Exercise instructions » Find "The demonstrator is" below and begin at its line; stop after the line with "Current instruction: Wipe". Output those lines exactly, without pictures.

[Saved data entries]
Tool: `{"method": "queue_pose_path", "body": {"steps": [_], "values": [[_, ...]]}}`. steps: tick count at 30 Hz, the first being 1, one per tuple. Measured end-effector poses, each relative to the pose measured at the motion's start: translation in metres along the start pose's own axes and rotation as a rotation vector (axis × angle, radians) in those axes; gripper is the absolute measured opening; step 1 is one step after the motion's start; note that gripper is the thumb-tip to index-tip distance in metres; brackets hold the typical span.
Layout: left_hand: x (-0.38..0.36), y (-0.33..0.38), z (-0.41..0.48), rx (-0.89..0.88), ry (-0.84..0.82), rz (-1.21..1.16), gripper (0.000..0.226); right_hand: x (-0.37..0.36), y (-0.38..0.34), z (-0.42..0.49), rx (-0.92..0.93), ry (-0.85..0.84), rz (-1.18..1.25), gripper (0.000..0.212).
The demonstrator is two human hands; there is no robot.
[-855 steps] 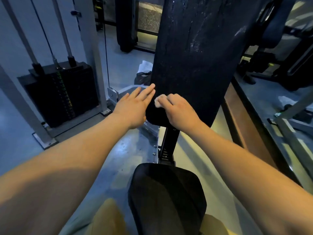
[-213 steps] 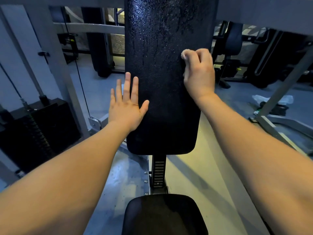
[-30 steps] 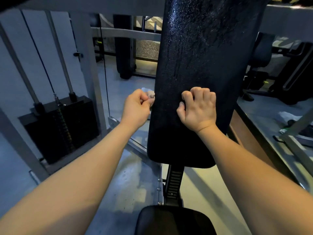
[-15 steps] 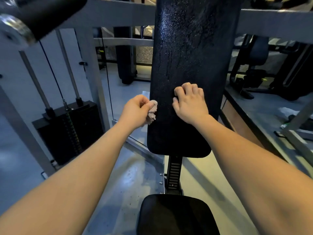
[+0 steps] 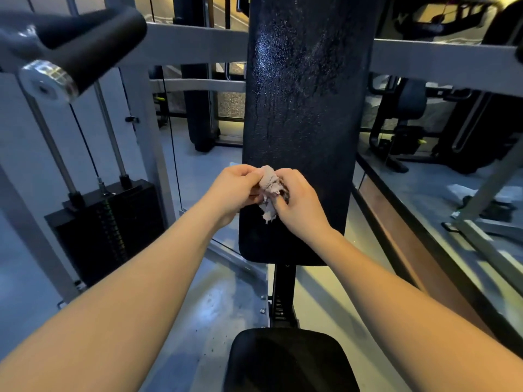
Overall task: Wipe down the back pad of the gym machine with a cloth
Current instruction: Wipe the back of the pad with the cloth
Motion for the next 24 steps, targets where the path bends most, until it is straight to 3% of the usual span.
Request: {"method": "queue_pose_path", "body": {"steps": [5,9,13,18,22,24], "values": [[0.027,0.013,0.008,-0.123,0.253,0.350,0.019,0.012,0.020,0.028,-0.002,0.083,-0.268,0.016],[0.031,0.028,0.027,-0.156,0.385,0.648,0.063,0.031,0.026,0.064,0.033,0.206,-0.387,0.020],[0.018,0.019,0.061,-0.097,0.358,0.907,0.085,0.003,0.029,0.069,0.137,0.031,-0.485,0.026],[0.014,0.008,0.076,-0.173,0.493,0.978,0.076,-0.013,0.035,0.070,0.166,0.145,-0.506,0.015],[0.018,0.002,0.082,-0.227,0.477,0.969,0.078,-0.028,0.027,0.085,0.375,-0.049,-0.594,0.015],[0.020,0.003,0.083,-0.241,0.465,0.960,0.076,-0.003,0.034,0.097,0.382,0.047,-0.634,0.020]]}}
Point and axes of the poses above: each hand's wrist, its own z-axis towards the middle knuckle, its own x-axis out of the back of the hand, y = z × x, the point moved 5 cm from there along z, towards the middle knuckle, and after that the axes turned 13 degrees about x, right-handed, at the moved point
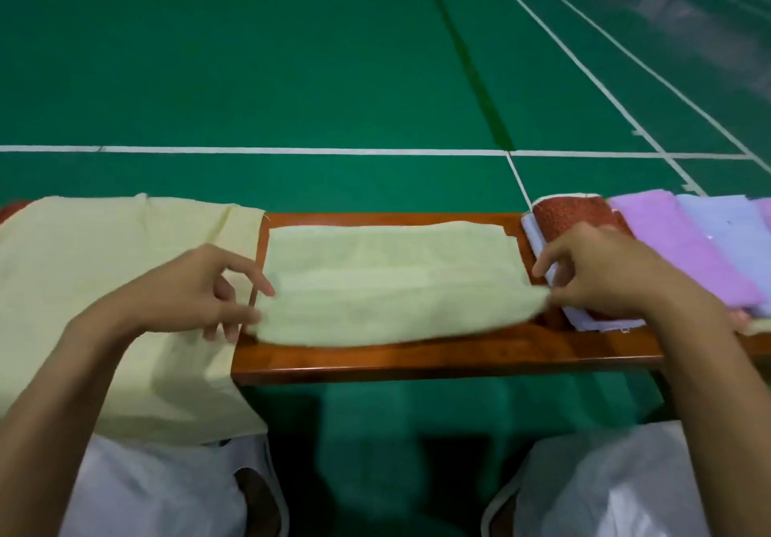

Exercise solution »
The demonstrator is two human hands; there is no robot.
[-855 steps] 
[-213 steps] 
[-30 steps] 
[-15 steps] 
[+0 steps] 
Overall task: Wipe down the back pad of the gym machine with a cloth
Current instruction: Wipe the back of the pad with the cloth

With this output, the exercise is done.